The presence of digestive gas in the abdomen is physiological, as is the need for expulsion, emitting air from both the upper (belching) and lower parts (flatulence).
When gas finds impediments to its passage and does not easily transit through the gastrointestinal tract, it can cause colicky pain, especially in cases of obstruction.
Disorders such as meteorism, stomach bloating, or flatulence can result from foods that promote gas production, or from bad behavioral habits such as eating meals quickly or voraciously, but they can sometimes be the symptoms proper to certain diseases such as those listed.
Gastritis:
Gastritis is aninflammation of the gastric mucosa, which can be acute or chronic. Acute gastritis is characterized by erosive lesions, and there are silent and sudden onset forms.
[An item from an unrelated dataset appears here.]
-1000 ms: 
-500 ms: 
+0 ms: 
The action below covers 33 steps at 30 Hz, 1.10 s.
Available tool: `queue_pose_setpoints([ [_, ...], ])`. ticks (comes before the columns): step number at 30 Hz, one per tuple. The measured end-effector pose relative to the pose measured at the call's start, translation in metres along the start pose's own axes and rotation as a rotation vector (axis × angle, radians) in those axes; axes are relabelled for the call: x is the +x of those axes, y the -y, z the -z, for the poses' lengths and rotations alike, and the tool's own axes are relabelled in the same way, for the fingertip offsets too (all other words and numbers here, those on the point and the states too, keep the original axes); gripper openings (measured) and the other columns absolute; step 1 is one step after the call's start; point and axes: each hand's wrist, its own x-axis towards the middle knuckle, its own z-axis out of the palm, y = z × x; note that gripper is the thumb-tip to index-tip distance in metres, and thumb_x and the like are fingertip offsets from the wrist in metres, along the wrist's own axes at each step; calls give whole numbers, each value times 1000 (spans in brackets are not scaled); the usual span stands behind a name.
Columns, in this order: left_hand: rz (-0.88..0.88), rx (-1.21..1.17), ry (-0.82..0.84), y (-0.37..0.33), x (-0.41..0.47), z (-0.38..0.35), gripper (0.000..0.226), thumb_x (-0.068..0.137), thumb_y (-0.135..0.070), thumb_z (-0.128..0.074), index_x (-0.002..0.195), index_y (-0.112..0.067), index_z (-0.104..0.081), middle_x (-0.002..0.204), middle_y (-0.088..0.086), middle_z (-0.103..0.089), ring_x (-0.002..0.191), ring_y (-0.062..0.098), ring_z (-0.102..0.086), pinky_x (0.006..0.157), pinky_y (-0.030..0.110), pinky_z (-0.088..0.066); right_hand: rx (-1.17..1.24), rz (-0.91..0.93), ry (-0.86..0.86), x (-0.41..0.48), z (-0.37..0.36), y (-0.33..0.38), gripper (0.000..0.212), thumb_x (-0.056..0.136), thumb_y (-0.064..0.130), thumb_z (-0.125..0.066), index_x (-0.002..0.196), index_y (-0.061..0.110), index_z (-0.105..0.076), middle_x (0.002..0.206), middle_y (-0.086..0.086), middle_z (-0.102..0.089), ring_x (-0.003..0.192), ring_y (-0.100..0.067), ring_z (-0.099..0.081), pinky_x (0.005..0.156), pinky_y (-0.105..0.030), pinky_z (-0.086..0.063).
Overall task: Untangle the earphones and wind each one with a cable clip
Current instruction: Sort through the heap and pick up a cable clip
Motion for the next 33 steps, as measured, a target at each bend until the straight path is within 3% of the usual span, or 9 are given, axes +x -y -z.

In chronic gastritis, however, the erosive component is missing, but we find the infiltrates typical of chronic inflammation.
Chronic gastritis, moreover, is divided into two types:
- Type A rarer, autoimmune-based that results in the production of autoantibodies against parietal cells of the stomach.
- Type B generally sustained byhelicobacter pylori.
Irritable bowel syndrome:
Irritable bowel syndrome is a widespread disorder affecting theintestines.
It is not an isolated or occasional disorder but rather a type of chronic condition that affects the patient over time and must be treated with a series of precautions and care.
The symptoms are usually not very intense and therefore manageable with appropriate preventive measures of lifestyle and diet.
Symptoms are different and varied depending on who is affected, but abdominal pain, cramping , and bloating are generally reported among them, sometimes alternating with discharges of diarrhea or difficulty evacuating from constipation.
These symptoms may occur for a long period or disappear altogether for another.
Dyspepsia
Dyspepsia is characterized by the presence of localized pain in theupper abdomen. It can be: organic or functional.
Functional dyspepsia can be classified into:
- Ulcer-like dyspepsia, the main symptom of which is epigastric pain that often decreases with food intake; in fact, the pain appears more often on an empty stomach.
- Motor dyspepsia-like dysfunctional dyspepsia, the main symptom of which is chronic abdominal discomfort often aggravated by meal intake.
- Non-specific dyspepsia, through which the symptom pattern does not meet the criteria for either of the previous two groups.
Nutrition and dyspepsia
Abdominal complaints and postprandial onset include epigastric pain, early satiety, heartburn, nausea, vomiting, headache, and drowsiness. Dietary adjustments are related to the prevailing type of symptomatology.
Gastroesophageal reflux
Gastroesophageal reflux disease (MRGE) consists of a pronounced rise of some of the acidic contents of the stomach to the esophagus, promoted by a poor seal or increased frequency of opening of the cardia, the valve that separates the two organs and is supposed to prevent food from rising upward after being swallowed.
Disturbances caused by reflux disease can extend to affect the esophagus, bronchi, vocal cords and throat due to the action of stomach acids carried by regurgitations.
Treatment involves an indicated diet to prevent regurgitation and gastroprotective drugs to defend the irritated gastric mucosa.
Chronic inflammatory bowel disease
This term is used to refer to pathological conditions characterized by a chronic inflammatory process, affecting one or more parts of the intestine. The most important diseases are: Krohn’s disease and ulcerative rectocolitis.
Chron’s disease
It can affect any part of the alimentary canal, and lesions affect all layers of the intestinal wall. The disease affects young people, manifesting as chronic intermittent diarrhea, abdominal pain, and weight loss. The disease can be fistulizing or stenosing and often extends to the mesentery and lymph nodes.
Ulcerative rectocolitis
The lesions of the disease are confined to the mucosa and are characterized by bleeding. They first affect the rectum until they affect the entire colon. Erectal bleeding is the most constant symptom and the course is chronic-intermittent.
Celiac disease
Celiac disease is an autoimmune disease that can occur in genetically predisposed people in whom theingestion of gluten results in damage to the small intestine. When people with celiac disease ingest gluten-protein found in certain grains such as wheat, rye and barley, an abnormal immune response is triggered in their bodies, which damages the villi of the small intestine-extroversions of the intestinal mucosa that allow for increased organ surface area, which is useful for increasing the absorption of ingested nutrients.
Treatment involves a diet with total exclusion of gluten and its traces, and if necessary, medications to counteract intestinal inflammation.
Disorders povenienti by these conditions should be investigated both at the level of laboratory tests and diagnostic imaging techniques, of course under the guidance of one’s treating physician.